For the listing below, return the line containing "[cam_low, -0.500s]", the line containing "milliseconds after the", and all lines in between, exactly as written and nothing else.

Start of Recorded data

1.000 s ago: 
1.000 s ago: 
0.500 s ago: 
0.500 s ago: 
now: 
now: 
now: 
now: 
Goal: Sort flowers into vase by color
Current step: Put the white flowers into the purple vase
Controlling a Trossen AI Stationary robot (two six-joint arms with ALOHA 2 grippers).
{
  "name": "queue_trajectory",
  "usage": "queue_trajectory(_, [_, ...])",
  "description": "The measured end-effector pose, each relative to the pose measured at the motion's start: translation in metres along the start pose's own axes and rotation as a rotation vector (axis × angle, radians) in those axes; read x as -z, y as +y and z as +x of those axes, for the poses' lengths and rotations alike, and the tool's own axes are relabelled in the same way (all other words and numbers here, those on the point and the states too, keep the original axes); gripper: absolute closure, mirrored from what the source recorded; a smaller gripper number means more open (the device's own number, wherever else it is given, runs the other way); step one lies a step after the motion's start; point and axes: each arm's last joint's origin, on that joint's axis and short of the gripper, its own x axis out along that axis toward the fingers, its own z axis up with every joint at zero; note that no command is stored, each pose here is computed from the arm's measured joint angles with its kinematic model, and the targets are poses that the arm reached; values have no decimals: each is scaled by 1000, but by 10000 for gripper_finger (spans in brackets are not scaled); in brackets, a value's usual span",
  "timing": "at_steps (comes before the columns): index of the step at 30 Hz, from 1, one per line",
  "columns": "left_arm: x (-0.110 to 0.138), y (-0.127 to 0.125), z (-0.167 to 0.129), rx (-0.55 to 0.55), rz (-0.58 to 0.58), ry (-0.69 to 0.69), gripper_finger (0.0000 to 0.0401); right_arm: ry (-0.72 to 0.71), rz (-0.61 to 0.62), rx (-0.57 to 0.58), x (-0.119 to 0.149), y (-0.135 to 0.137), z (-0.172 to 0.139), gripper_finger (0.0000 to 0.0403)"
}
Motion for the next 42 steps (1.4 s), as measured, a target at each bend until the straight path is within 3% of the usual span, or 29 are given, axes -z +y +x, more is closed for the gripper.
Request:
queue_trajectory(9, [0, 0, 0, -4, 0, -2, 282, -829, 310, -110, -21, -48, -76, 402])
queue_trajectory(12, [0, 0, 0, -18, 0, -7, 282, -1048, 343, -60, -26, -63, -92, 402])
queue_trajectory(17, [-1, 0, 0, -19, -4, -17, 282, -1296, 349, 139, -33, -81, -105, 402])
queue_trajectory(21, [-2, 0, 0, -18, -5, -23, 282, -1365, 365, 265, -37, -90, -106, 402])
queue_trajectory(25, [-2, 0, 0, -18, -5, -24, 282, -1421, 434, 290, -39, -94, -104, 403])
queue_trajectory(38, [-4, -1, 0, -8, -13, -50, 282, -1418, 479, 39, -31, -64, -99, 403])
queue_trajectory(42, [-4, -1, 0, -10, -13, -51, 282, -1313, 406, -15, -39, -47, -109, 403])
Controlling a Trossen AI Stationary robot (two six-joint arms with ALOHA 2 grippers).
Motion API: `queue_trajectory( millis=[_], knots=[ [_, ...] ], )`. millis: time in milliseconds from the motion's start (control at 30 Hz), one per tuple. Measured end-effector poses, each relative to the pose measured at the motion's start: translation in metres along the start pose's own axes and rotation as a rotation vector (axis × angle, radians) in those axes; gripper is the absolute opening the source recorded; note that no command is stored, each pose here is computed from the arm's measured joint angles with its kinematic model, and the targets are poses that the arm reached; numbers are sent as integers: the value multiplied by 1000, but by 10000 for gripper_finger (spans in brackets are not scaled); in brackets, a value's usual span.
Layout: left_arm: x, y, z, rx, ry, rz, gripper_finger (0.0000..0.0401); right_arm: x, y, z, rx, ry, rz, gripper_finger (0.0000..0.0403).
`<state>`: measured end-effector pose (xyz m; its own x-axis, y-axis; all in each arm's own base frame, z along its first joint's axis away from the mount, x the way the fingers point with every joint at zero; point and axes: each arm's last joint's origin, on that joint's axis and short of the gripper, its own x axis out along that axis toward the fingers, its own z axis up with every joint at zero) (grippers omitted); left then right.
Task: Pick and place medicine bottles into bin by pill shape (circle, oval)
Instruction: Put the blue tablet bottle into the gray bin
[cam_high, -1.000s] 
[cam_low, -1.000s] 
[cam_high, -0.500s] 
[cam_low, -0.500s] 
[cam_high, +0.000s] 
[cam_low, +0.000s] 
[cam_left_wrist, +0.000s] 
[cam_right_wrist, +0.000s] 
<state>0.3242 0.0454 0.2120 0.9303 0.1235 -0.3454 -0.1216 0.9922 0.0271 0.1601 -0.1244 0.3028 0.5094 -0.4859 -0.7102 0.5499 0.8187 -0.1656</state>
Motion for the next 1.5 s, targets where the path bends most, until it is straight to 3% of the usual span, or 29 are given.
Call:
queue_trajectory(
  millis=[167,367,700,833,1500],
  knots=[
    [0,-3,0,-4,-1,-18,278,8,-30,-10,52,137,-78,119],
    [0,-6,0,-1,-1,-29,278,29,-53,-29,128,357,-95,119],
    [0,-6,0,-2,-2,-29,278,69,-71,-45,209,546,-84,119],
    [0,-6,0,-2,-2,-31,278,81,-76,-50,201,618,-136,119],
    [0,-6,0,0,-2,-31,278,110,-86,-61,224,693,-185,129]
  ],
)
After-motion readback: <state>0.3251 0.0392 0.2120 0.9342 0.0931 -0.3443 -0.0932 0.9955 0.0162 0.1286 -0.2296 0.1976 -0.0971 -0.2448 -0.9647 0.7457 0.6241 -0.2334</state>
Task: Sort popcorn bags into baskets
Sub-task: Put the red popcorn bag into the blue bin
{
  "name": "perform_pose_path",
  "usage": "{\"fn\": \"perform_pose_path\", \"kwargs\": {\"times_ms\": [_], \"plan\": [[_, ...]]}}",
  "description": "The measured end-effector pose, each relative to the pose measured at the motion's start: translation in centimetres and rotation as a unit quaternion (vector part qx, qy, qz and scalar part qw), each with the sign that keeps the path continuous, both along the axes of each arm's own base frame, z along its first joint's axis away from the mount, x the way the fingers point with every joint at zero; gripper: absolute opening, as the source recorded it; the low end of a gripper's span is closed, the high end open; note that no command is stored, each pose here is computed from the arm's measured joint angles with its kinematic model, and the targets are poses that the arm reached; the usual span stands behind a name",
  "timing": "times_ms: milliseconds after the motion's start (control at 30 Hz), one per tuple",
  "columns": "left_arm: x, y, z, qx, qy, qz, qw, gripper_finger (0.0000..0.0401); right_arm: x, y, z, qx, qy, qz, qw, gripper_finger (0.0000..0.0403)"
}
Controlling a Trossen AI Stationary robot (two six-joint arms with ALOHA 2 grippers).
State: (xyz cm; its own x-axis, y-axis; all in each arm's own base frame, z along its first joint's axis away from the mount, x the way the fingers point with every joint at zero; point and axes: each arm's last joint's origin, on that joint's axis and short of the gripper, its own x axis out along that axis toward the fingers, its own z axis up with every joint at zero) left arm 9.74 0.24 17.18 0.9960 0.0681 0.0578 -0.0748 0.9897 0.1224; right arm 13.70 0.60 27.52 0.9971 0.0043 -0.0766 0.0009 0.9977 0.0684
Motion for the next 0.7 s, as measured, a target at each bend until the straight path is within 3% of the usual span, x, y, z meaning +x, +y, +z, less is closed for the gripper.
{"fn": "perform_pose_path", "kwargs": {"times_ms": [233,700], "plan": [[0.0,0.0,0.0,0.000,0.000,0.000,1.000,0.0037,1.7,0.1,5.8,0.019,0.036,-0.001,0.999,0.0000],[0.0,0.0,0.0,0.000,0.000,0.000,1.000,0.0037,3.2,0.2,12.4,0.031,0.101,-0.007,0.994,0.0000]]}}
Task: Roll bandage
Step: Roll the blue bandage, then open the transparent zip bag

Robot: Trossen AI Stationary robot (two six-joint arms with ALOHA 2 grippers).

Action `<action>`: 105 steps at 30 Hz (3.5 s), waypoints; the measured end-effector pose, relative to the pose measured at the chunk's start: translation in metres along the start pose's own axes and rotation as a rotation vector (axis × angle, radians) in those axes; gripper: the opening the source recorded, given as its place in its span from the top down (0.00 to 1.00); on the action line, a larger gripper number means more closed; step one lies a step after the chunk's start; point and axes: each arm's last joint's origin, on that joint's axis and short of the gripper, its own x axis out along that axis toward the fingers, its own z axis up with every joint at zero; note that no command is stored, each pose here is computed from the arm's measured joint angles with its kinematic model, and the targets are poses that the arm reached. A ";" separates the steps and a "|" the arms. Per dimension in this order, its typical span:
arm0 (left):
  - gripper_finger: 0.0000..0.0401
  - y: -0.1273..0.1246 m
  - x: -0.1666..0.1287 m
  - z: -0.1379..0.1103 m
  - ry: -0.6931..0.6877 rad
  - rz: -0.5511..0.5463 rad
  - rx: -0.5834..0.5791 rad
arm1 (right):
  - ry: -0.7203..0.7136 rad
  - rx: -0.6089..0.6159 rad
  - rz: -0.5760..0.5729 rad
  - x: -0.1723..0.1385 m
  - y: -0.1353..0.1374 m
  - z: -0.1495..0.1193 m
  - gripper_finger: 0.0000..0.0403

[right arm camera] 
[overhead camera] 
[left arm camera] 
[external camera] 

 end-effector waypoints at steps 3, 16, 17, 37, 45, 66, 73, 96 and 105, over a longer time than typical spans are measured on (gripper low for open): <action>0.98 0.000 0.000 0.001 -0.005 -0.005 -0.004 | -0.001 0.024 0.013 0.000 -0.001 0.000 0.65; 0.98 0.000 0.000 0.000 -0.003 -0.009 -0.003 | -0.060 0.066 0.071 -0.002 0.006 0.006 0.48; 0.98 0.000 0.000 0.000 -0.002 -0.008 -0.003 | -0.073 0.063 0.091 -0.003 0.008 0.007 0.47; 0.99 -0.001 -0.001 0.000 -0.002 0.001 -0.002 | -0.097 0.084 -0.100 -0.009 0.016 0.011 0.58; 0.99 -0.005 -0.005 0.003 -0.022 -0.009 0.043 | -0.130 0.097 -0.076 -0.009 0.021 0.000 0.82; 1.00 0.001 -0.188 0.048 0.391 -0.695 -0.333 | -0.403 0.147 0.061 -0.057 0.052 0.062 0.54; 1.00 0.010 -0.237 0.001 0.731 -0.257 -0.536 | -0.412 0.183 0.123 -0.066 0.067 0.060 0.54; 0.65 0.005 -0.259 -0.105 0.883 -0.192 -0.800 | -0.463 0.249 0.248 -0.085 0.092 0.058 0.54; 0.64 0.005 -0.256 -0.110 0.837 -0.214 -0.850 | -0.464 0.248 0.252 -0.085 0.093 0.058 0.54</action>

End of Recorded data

_The completed task_:
[cam_low, -0.500s] 
[cam_high, +0.000s] 
[cam_low, +0.000s] 
[cam_left_wrist, +0.000s] 
[cam_right_wrist, +0.000s] 
<state>0.3242 0.0454 0.2120 0.9303 0.1235 -0.3454 -0.1216 0.9922 0.0271 0.1601 -0.1244 0.3028 0.5094 -0.4859 -0.7102 0.5499 0.8187 -0.1656</state>
Motion for the next 1.5 s, targets where the path bends most, until it is straight to 3% of the usual span, or 29 are given.
Call:
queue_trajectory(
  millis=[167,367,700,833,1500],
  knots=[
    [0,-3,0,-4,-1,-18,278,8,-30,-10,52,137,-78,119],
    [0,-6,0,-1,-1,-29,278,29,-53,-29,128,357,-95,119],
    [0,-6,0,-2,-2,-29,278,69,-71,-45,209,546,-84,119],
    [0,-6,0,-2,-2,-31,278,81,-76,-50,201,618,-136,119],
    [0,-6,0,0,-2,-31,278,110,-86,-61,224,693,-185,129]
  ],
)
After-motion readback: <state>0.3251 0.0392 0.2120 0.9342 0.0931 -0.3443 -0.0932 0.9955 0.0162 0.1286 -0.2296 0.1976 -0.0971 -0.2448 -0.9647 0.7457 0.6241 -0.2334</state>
Task: Sort popcorn bags into baskets
Sub-task: Put the red popcorn bag into the blue bin
{
  "name": "perform_pose_path",
  "usage": "{\"fn\": \"perform_pose_path\", \"kwargs\": {\"times_ms\": [_], \"plan\": [[_, ...]]}}",
  "description": "The measured end-effector pose, each relative to the pose measured at the motion's start: translation in centimetres and rotation as a unit quaternion (vector part qx, qy, qz and scalar part qw), each with the sign that keeps the path continuous, both along the axes of each arm's own base frame, z along its first joint's axis away from the mount, x the way the fingers point with every joint at zero; gripper: absolute opening, as the source recorded it; the low end of a gripper's span is closed, the high end open; note that no command is stored, each pose here is computed from the arm's measured joint angles with its kinematic model, and the targets are poses that the arm reached; the usual span stands behind a name",
  "timing": "times_ms: milliseconds after the motion's start (control at 30 Hz), one per tuple",

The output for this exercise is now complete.